What you are asked to do - Starting with the line below that holds "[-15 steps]" and stopping after the line that holds "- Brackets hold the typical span", transcribe the lines exactly, leaving out all pictures.
----------------------------------------
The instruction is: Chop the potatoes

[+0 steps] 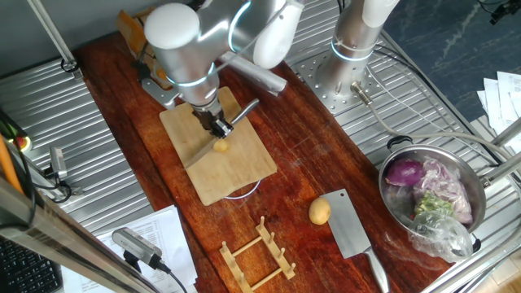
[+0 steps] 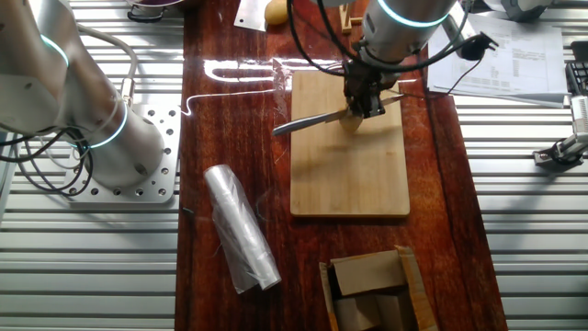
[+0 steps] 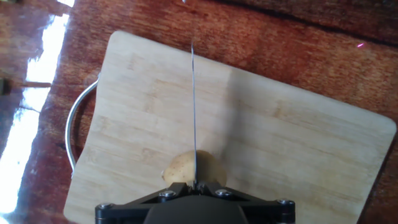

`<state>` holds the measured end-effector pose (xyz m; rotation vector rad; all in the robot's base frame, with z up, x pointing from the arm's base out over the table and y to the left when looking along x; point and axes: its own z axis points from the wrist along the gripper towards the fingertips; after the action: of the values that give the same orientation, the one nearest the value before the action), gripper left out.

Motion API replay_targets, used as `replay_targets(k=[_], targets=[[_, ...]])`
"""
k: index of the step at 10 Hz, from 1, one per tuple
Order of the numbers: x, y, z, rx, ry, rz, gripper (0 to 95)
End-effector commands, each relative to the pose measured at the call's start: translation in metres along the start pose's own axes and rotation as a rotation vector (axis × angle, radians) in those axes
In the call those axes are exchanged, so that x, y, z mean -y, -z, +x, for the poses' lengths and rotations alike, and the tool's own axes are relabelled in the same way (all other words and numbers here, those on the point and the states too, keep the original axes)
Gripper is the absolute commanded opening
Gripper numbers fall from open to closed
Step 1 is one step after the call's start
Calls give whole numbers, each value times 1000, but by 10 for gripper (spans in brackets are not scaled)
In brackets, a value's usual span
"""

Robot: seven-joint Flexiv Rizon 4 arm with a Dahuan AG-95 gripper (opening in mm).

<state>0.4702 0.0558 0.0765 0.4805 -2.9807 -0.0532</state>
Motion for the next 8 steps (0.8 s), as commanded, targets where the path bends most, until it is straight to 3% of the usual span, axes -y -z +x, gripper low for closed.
replay_targets(k=[1,3,4,8], targets=[[2,-15,-3,12,1,4,0],[2,-11,-3,-1,2,0,0],[0,0,-3,-12,5,-4,0],[0,2,-2,5,5,-1,0]])
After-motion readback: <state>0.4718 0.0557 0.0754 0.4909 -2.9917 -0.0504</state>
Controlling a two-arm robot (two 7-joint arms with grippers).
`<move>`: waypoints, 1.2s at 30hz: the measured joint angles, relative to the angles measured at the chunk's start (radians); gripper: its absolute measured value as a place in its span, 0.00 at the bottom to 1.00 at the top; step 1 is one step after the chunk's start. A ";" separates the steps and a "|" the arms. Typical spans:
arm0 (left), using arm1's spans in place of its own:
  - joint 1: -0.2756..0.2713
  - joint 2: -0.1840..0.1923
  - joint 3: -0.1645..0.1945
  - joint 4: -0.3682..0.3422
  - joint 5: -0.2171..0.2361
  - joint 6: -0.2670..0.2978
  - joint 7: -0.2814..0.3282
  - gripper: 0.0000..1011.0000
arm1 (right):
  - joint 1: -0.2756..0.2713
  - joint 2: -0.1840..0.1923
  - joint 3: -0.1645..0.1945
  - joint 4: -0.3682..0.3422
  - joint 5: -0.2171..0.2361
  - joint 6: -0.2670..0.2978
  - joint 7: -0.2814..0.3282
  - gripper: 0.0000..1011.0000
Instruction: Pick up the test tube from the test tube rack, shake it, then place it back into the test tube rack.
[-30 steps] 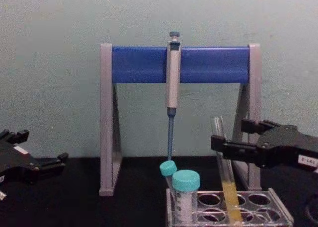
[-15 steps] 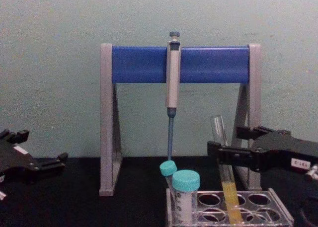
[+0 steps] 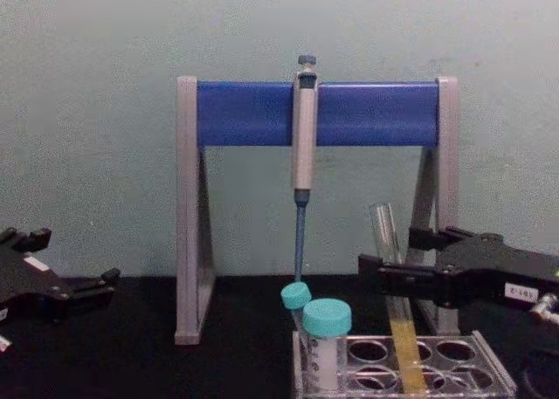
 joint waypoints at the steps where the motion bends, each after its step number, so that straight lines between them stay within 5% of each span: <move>1: 0.000 0.000 0.000 0.000 0.000 0.000 0.000 0.99 | 0.000 0.000 0.000 0.001 -0.001 0.000 0.001 0.99; 26: 0.000 0.000 0.000 0.000 0.000 0.000 0.000 0.99 | 0.003 -0.001 -0.001 0.004 -0.004 -0.004 0.003 0.99; 36: 0.000 0.000 0.000 0.000 0.000 0.000 0.000 0.99 | 0.002 -0.001 -0.001 0.003 -0.003 -0.004 0.003 0.73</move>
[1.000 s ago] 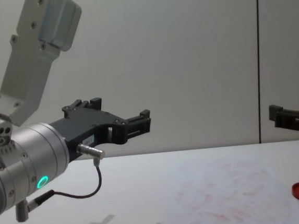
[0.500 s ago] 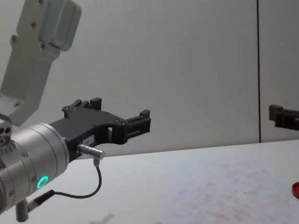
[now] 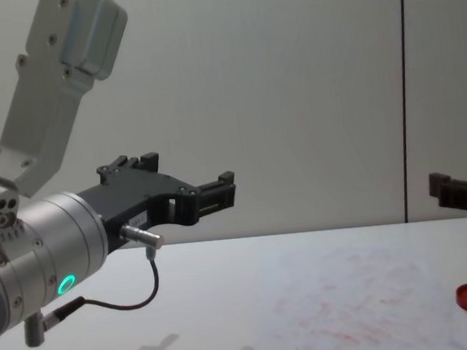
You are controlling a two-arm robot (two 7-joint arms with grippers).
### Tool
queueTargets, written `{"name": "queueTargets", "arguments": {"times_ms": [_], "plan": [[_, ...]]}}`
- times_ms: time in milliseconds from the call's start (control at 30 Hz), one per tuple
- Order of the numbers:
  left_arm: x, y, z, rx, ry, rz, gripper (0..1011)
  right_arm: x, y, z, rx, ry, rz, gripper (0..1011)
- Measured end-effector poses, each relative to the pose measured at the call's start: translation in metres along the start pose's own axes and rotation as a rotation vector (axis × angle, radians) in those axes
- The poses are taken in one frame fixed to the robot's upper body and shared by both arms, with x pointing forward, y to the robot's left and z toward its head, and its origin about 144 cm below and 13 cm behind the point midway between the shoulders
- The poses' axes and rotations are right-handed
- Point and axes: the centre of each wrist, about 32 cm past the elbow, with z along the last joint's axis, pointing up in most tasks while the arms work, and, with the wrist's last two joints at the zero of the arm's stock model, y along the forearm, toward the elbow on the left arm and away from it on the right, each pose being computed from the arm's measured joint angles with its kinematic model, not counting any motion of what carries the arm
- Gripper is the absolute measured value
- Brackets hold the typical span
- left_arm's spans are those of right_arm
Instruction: Use the one hand to pick up the stamp and affix it onto the A4 paper.
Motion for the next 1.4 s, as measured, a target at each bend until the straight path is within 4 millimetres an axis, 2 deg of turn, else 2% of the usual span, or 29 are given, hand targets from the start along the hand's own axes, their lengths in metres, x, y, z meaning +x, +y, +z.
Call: {"name": "queueTargets", "arguments": {"times_ms": [667, 1400], "plan": [[0.0, 0.0, 0.0, 0.0, 0.0, 0.0, 993, 0.033, 0.006, -0.013, -0.135, 0.043, -0.04, 1001], [0.0, 0.0, 0.0, 0.0, 0.0, 0.0, 993, 0.044, 0.019, -0.032, -0.231, 0.085, -0.062, 1001]]}}
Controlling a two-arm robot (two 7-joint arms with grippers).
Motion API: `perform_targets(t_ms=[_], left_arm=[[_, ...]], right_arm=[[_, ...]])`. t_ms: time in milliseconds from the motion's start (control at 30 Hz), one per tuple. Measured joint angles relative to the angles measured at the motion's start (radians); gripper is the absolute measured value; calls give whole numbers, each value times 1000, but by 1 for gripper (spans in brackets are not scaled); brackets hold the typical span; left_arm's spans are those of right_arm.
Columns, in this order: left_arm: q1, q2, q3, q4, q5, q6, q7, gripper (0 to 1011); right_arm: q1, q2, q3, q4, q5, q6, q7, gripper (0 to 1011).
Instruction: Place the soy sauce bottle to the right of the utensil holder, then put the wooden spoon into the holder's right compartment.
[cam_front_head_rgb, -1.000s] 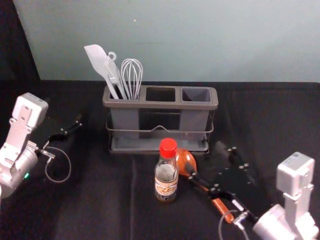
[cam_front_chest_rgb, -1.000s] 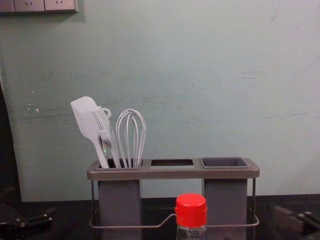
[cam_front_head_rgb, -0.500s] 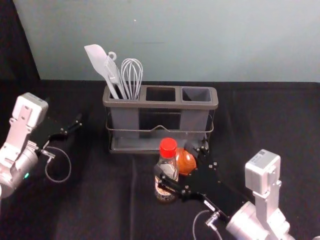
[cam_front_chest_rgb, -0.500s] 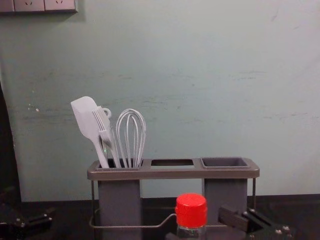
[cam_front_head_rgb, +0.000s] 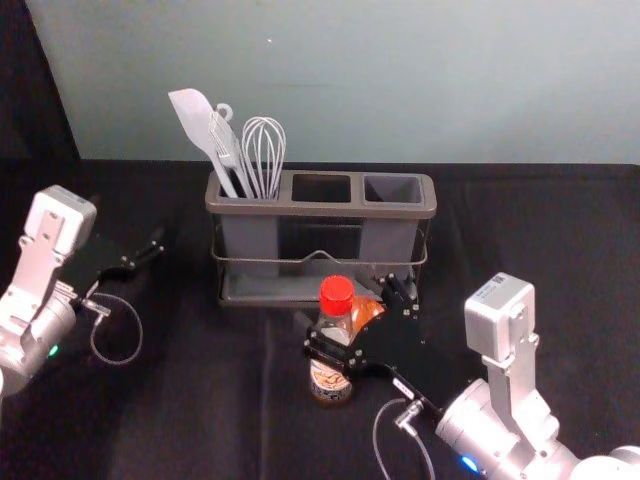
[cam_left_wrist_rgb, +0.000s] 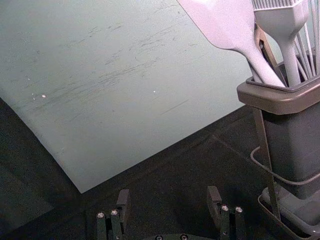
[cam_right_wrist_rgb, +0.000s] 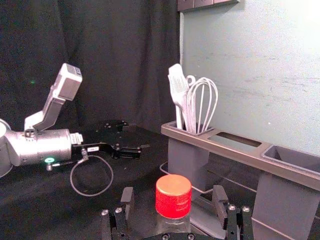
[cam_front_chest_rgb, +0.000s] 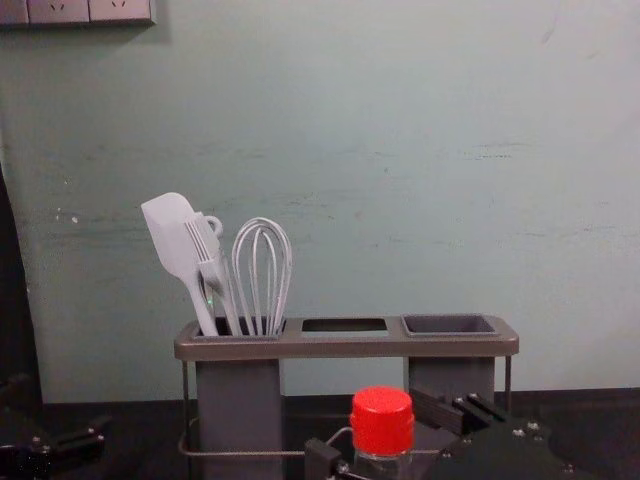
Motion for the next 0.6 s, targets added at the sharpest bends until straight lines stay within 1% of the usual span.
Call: perform_targets(t_ms=[100, 267, 333, 367, 433, 467, 500, 533, 567, 600], left_arm=[[0, 0, 0, 0, 0, 0, 0, 1000], [0, 0, 0, 0, 0, 0, 0, 1000], [0, 0, 0, 0, 0, 0, 0, 1000], [0, 0, 0, 0, 0, 0, 0, 1000], [0, 0, 0, 0, 0, 0, 0, 1000], [0, 0, 0, 0, 0, 0, 0, 1000], [0, 0, 0, 0, 0, 0, 0, 1000], [0, 0, 0, 0, 0, 0, 0, 1000], [0, 0, 0, 0, 0, 0, 0, 1000], [0, 0, 0, 0, 0, 0, 0, 1000]], right_arm=[[11, -15, 5, 13, -13, 4, 4, 1002], [15, -30, 13, 17, -14, 5, 18, 1000], [15, -34, 14, 19, -15, 5, 23, 983], [15, -38, 16, 19, -16, 6, 27, 947], [15, -41, 19, 19, -16, 9, 33, 927], [15, -45, 22, 19, -16, 12, 38, 891], [14, -47, 24, 19, -16, 14, 40, 891], [14, -49, 25, 19, -16, 15, 42, 841], [13, -51, 27, 18, -15, 16, 44, 822], [12, -54, 29, 18, -16, 18, 49, 771]])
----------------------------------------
Answer to this problem -
[-15 steps] 
[+0 steps] 
 joint waypoints at the steps where the motion bends, each after its step number, so that straight lines between them stay within 5% of each span: <move>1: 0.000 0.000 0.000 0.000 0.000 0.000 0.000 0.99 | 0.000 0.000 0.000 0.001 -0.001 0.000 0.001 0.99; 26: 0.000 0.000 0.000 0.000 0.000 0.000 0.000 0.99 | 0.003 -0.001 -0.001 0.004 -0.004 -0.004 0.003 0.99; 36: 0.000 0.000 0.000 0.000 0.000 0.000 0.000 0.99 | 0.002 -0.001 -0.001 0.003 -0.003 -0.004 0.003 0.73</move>
[1.000 s ago] 
[0.500 s ago] 
[now] 
You are controlling a two-arm robot (two 7-joint arms with grippers).
### Tool
queueTargets, written `{"name": "queueTargets", "arguments": {"times_ms": [_], "plan": [[_, ...]]}}`
- times_ms: time in milliseconds from the call's start (control at 30 Hz), one per tuple
- Order of the numbers:
  left_arm: x, y, z, rx, ry, rz, gripper (0..1011)
  right_arm: x, y, z, rx, ry, rz, gripper (0..1011)
- Measured end-effector poses, each relative to the pose measured at the call's start: translation in metres along the start pose's own axes and rotation as a rotation vector (axis × angle, radians) in those axes
- The poses are taken in one frame fixed to the robot's upper body and shared by both arms, with x pointing forward, y to the robot's left and z toward its head, and its origin about 144 cm below and 13 cm behind the point midway between the shoulders
- The poses' axes and rotations are right-handed
- Point and axes: the centre of each wrist, about 32 cm past the elbow, with z along the last joint's axis, pointing up in most tasks while the arms work, and, with the wrist's last two joints at the zero of the arm's stock model, y along the forearm, toward the elbow on the left arm and away from it on the right, each pose being computed from the arm's measured joint angles with its kinematic model, not counting any motion of what carries the arm
- Gripper is the absolute measured value
- Brackets hold the typical span

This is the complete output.